There’s nothing quite like an anonymous note for stirring up trouble. The hapless victim is usually going about their business, pleasantly unaware they’re being watched and judged, until the day something nasty arrives in the post. (Unsigned missives may also be pinned to a pillow, shoved beneath a door, or tucked under a plate of crumpets on the tea tray. According to one scurrilous story, Marie Antoinette found a particularly foul pamphlet tacked on her bathroom door. It must have been hard to take a relaxing bubble bath after that.)
However it materializes, the note marks a change. Suddenly, the victim’s peace of mind is shattered and paranoia sets in. Everyone becomes a suspect; every conversation is examined for clues to the sender’s identity and motive. Nerves are shot, sleep disturbed. Victims begin to jump at shadows and consider even their most devoted friends through new and suspicious eyes.
Of course, much depends upon the sender’s ultimate intention. Unlike blackmail notes, the typical poison pen letter doesn’t demand money or favors to purchase peace. It exists—at least at first—solely to torment. It is the refuge of an unhealthy mind that longs to do something more visceral than poking pins into a poppet. Unwilling to accept the burden of garden-variety hatred or resentment, the sender indulges in a special kind of malice, exercising their spite by taking it out for a walk. At the start, composing the messages can act as a sort of safety valve, releasing the pressure of too much strong emotion. But when that fails, matters invariably escalate to vandalism and veiled threats. And when that happens, it isn’t long before someone too fragile for these assaults on their mental health contemplates ending it all as the only means of escape. The villain in Dorothy Sayers’ Gaudy Night starts modestly, tormenting the students and staff at Oxford’s Shrewsbury College with damning notes before ratcheting up the tension to almost supernatural heights. It’s no accident the miscreant is dubbed “the college poltergeist” before it’s revealed to be all too human.

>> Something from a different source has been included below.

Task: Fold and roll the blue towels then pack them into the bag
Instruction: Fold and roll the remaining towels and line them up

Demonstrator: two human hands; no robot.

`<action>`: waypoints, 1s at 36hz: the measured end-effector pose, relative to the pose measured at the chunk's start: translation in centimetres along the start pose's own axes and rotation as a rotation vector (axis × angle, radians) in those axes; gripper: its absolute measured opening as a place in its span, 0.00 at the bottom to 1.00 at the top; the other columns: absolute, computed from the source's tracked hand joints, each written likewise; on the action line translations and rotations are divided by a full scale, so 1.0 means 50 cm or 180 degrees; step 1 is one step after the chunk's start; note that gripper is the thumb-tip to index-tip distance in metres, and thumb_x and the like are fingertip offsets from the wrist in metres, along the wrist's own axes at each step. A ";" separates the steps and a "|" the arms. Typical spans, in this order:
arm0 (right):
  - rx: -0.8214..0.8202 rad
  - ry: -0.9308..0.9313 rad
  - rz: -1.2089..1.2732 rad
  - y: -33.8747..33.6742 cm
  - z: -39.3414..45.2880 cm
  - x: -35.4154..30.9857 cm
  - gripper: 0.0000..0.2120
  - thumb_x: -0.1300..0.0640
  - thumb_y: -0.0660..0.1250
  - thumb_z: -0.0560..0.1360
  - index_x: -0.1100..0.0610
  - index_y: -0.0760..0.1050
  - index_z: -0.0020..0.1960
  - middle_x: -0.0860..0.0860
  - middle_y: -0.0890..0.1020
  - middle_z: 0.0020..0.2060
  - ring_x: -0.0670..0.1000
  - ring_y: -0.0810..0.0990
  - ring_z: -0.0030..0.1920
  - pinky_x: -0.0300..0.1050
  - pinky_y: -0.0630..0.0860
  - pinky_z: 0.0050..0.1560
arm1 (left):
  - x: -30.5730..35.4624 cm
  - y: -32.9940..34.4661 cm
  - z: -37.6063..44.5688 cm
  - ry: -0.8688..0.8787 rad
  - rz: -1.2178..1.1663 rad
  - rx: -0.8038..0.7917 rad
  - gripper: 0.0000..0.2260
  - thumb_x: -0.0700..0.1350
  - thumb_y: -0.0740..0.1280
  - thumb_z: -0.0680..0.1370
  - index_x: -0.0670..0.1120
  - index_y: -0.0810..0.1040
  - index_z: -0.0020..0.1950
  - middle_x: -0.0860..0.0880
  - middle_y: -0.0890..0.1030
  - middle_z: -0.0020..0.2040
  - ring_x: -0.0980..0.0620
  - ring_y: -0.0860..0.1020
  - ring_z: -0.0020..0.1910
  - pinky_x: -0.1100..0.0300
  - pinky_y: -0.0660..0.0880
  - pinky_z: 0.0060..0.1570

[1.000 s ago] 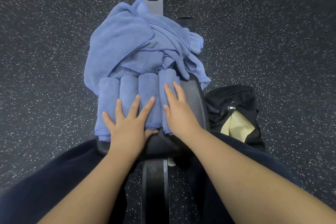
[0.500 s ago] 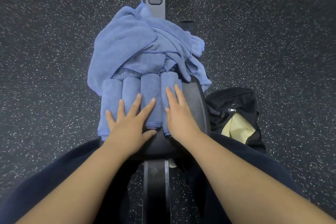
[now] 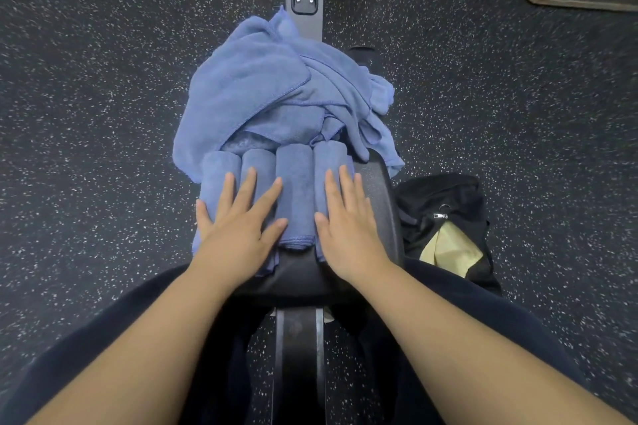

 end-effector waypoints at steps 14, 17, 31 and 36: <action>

An anonymous note can also serve as a direct threat as in the Sherlock Holmes story “Five Orange Pips”, by Sir Arthur Conan Doyle. Although a handful of orange seeds seem unlikely to spark dread, an envelope bearing only those small pips and the initials “K.K.K.” are sent to several men in the Openshaw family just before their deaths. By the time the third Openshaw receives his botanical warning, he realizes he is doomed and looks to Holmes to save him from certain destruction. It is a task Holmes—unusually—fails, making it one of the more interesting stories in the canon. The pips and their brief cover notes are intended as a promise of inescapable vengeance, and they are completely successful. In fact they are so successful, that Holmes uses the same tactic as a means of harassing the villainous brain behind the plot, turning the tables on the shadowy killer who never actually makes an appearance.
Poison pen letters have still other uses. Upon occasion, they can be a diversion, throwing peaceful villages into chaos to shroud a nefarious plot. This is how events kick off in Agatha Christie’s The Moving Finger. Recuperating from the novelty of a plane crash, Londoner Jerry Burton moves to Lymstock with his sister, Joanna, only to find themselves the latest recipients of a series of vicious anonymous notes that have cast a sinister shadow over the village. After one letter apparently drives a local woman to take her own life, spinster sleuth Miss Marple pootles in to investigate. With her considerable experience and insights into human nature, she is the perfect detective to unravel the tangle, and she understands instinctively that there is something not quite right about the snippets of cruel gossip related in the notes. She soon uncovers the fact that the letters were a ruse meant to sow confusion and lend credibility to a murder that had successfully masqueraded as a suicide—a homicidal conjuring trick that very nearly worked.
An anonymous note also features in my favorite Holmes adventure, The Hound of the Baskervilles. Upon arriving in England to take possession of his allegedly cursed inheritance, Sir Henry Baskerville receives an unsigned letter pieced together from words clipped out of the newspaper and glued into a hasty warning to stay away from the moor where his estate is located. Intended as an honest discouragement to keep the young baronet from harm, the letter backfires from the start. Sir Henry takes it as a joke, and for Holmes the lure of an anonymous note is as seductive as catnip to a bored tom. If anything, the letter makes it likelier that Sir Henry will travel to Baskerville Hall where his murder is actively being plotted. The hapless sender has failed entirely in the attempt to save him.
Of course, in an age of text messages and emails, the notion of someone putting pen to paper and going to the trouble of finding a stamp or snipping words from a newspaper seems positively quaint. But there is something altogether more insidious about destroying a person’s peace of mind as a prelude to destruction. It’s one thing to kill, quite another to play with one’s prey.